_ASSIGNED TASK_. Reproduce word for word, from the entries below, the line with "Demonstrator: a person", the line with "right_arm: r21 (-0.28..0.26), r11", and every line between them, and nothing more.

_Records from a collection_.
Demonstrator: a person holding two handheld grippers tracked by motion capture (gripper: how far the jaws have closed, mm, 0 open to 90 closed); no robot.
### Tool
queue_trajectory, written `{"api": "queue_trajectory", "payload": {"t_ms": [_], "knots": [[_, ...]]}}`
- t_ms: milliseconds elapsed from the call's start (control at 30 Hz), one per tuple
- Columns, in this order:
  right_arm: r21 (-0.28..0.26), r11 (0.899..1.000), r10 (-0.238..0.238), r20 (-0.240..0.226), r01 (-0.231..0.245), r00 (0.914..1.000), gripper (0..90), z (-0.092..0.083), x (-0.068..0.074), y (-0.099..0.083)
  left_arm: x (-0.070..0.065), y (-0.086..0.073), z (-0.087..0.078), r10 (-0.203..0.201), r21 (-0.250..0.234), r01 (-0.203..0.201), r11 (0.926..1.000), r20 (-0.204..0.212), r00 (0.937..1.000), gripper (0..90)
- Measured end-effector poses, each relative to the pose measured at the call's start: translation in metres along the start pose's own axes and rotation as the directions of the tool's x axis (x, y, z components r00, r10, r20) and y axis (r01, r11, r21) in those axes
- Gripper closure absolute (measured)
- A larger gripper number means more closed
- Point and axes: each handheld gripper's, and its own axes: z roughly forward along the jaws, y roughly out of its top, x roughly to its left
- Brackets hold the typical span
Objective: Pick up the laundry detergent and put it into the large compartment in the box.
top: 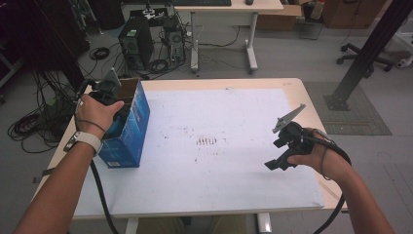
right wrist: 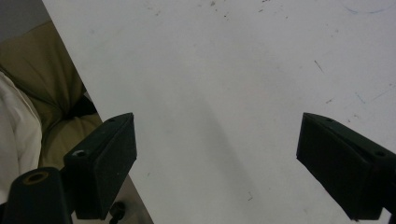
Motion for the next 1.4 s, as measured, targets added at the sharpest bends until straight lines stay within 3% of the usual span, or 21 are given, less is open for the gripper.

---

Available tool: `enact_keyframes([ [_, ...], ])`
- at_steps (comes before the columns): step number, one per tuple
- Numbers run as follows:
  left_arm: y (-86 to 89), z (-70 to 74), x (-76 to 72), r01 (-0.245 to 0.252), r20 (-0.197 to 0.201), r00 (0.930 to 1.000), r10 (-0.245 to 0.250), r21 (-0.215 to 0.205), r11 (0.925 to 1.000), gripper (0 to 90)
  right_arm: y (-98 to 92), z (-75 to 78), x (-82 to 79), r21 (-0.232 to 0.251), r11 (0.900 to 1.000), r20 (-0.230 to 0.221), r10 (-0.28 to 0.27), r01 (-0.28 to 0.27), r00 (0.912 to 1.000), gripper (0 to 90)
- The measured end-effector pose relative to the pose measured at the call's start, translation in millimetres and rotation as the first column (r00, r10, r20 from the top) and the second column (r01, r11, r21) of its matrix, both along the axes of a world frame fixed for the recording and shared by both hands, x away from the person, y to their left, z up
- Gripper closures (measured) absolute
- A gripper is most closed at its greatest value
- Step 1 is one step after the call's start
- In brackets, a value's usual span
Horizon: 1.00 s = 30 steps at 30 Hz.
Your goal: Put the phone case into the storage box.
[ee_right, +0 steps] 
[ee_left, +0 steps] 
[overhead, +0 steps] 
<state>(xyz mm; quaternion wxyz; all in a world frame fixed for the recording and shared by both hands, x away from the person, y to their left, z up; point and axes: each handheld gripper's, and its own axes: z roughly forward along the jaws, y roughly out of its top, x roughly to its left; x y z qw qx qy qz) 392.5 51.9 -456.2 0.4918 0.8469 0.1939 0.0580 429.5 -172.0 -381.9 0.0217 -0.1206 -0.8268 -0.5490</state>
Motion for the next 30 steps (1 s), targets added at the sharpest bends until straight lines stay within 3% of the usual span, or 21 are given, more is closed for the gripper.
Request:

_RESULT OF THE EXERCISE_.
Demonstrator: a person holding two handheld grippers tracked by motion capture (gripper: how far the jaws have closed, mm, 0 open to 90 closed); no robot.
### Tool
queue_trajectory, written `{"api": "queue_trajectory", "payload": {"t_ms": [_], "knots": [[_, ...]]}}`
- t_ms: milliseconds elapsed from the call's start (control at 30 Hz), one per tuple
- Columns, in this order:
  right_arm: r21 (-0.28..0.26), r11 (0.899..1.000), r10 (-0.238..0.238), r20 (-0.240..0.226), r01 (-0.231..0.245), r00 (0.914..1.000), gripper (0..90), z (-0.092..0.083), x (-0.068..0.074), y (-0.099..0.083)

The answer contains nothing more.